第10話 はじまりは今(その10)
朝、古い木造のおばあちゃんの家の前を通り、神社でお参りをし、学校に行き、授業を受け、日向さんの姿を見、部活をし、家に帰り、予習をし、テレビを観、音楽を聞き、小説を読み、疲れて寝る。こういう毎日を、僕はしばらく続けた。日向さんの誕生日があるはずの5月は過ぎ、6月になっていた。そろそろじっとりする湿度の高さと、その反面、肌寒さがある毎日だ。僕は、少し背が伸びたようだ。お母さんの背を越したのは中学2年生の時だったが、高校1年の今は、お父さんの背をそろそろ追い越しそうだ。もっとも、お父さんはあまり背が高い方ではないので、僕自身もそんなに背が高い訳ではない。クラスの男子では真ん中ら辺だ。
あの旭屋で日向さん達3人組と会った日以来、僕と日向さんは、会釈を交わすようになった。にこっと会釈する日向さんに、僕は真面目な顔で会釈を返す。会釈は交わすけれども、言葉は交わさない。それでも僕にしてみたらここ1か月で急速な進化だと思っている。
もともと、僕は女子と話をすることがほとんど無かった。何かクラスの用事があるとか、相手が話しかけてきて、やむを得ず返事をしなくてはならいない時だけ、しゃべった。挨拶を交わすこともなかった。これは中学生の時からそうだ。

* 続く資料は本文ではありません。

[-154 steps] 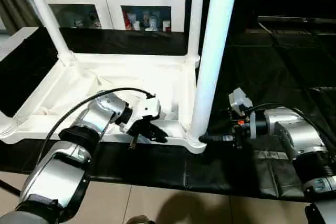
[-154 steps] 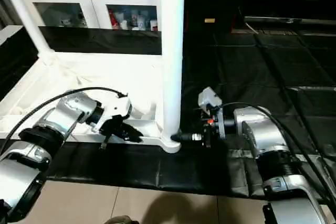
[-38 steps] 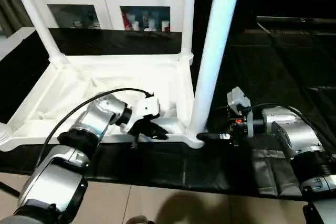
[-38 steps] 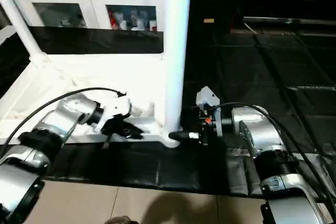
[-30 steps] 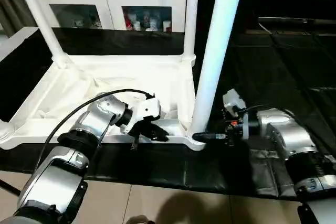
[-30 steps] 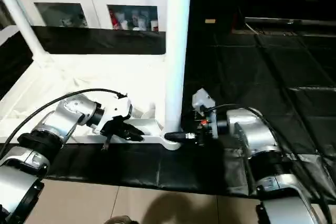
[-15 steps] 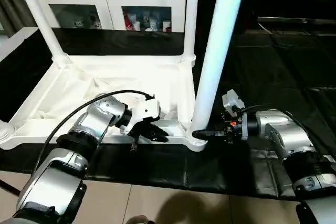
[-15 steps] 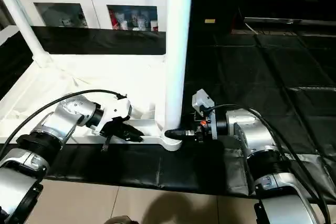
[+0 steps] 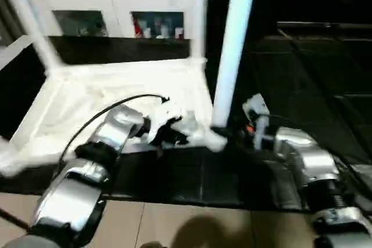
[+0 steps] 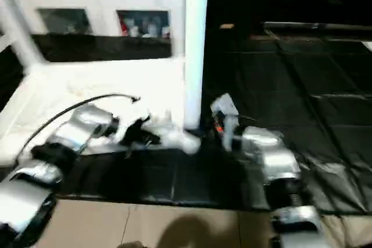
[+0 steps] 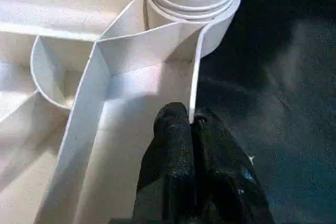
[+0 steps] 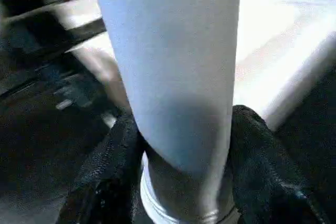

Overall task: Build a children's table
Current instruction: Rotate leg to tighten

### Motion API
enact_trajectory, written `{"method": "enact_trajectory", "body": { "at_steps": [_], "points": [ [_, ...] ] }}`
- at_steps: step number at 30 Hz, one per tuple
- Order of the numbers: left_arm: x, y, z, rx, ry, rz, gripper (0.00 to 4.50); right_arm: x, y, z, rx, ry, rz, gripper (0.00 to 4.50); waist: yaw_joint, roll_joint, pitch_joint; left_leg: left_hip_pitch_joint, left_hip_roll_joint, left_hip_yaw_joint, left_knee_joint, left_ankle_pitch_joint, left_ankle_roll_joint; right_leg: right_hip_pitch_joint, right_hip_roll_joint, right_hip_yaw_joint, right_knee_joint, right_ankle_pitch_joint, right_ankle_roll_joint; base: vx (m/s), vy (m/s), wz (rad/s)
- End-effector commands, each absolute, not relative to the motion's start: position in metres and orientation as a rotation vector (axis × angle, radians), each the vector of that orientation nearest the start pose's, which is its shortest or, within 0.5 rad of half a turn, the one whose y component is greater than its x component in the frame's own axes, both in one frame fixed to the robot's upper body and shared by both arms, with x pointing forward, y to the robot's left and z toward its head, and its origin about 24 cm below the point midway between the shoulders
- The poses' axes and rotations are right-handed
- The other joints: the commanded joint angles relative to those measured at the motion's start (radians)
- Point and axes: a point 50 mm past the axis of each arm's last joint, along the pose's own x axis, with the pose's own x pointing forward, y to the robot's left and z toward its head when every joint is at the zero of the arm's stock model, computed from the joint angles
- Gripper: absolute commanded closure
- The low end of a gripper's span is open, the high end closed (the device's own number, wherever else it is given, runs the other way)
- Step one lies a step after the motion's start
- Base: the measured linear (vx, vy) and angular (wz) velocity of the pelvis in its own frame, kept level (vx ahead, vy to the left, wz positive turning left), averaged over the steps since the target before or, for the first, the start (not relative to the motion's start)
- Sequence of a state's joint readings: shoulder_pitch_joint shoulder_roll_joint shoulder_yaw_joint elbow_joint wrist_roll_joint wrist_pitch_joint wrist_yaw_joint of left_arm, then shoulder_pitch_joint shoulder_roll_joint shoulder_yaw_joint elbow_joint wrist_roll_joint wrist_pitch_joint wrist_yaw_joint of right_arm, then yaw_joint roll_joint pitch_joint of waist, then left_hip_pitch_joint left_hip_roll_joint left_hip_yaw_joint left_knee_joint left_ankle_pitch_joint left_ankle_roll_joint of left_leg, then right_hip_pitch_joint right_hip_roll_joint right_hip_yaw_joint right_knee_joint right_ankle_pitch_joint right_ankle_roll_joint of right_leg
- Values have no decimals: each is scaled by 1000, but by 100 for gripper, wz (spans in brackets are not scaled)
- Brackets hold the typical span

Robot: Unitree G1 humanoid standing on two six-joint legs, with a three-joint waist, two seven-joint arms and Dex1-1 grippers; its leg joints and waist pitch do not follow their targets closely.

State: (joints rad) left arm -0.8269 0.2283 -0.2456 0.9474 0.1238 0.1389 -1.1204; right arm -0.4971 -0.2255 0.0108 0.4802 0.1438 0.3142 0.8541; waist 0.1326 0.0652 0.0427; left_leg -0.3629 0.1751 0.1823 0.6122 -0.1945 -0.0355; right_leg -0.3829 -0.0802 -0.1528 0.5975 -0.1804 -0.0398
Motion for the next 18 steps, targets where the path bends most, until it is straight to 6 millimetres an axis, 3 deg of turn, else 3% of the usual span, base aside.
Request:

僕は日向さんが自分に笑いかけてくれるのは、義理の付き合いだったとしても、別に構わないと半ば割り切っている。それでもし、日向さんが僕に笑いかけてくれなかったとしても、僕は日向さんの笑顔を自分で別途追うだろう。
今日も朝から曇りと雨の繰り返しになっている。今日は部活は練習スペースと天候の関係でお休みだと先輩方が言っていた。授業が終わったら旭屋に寄ろうと思っている。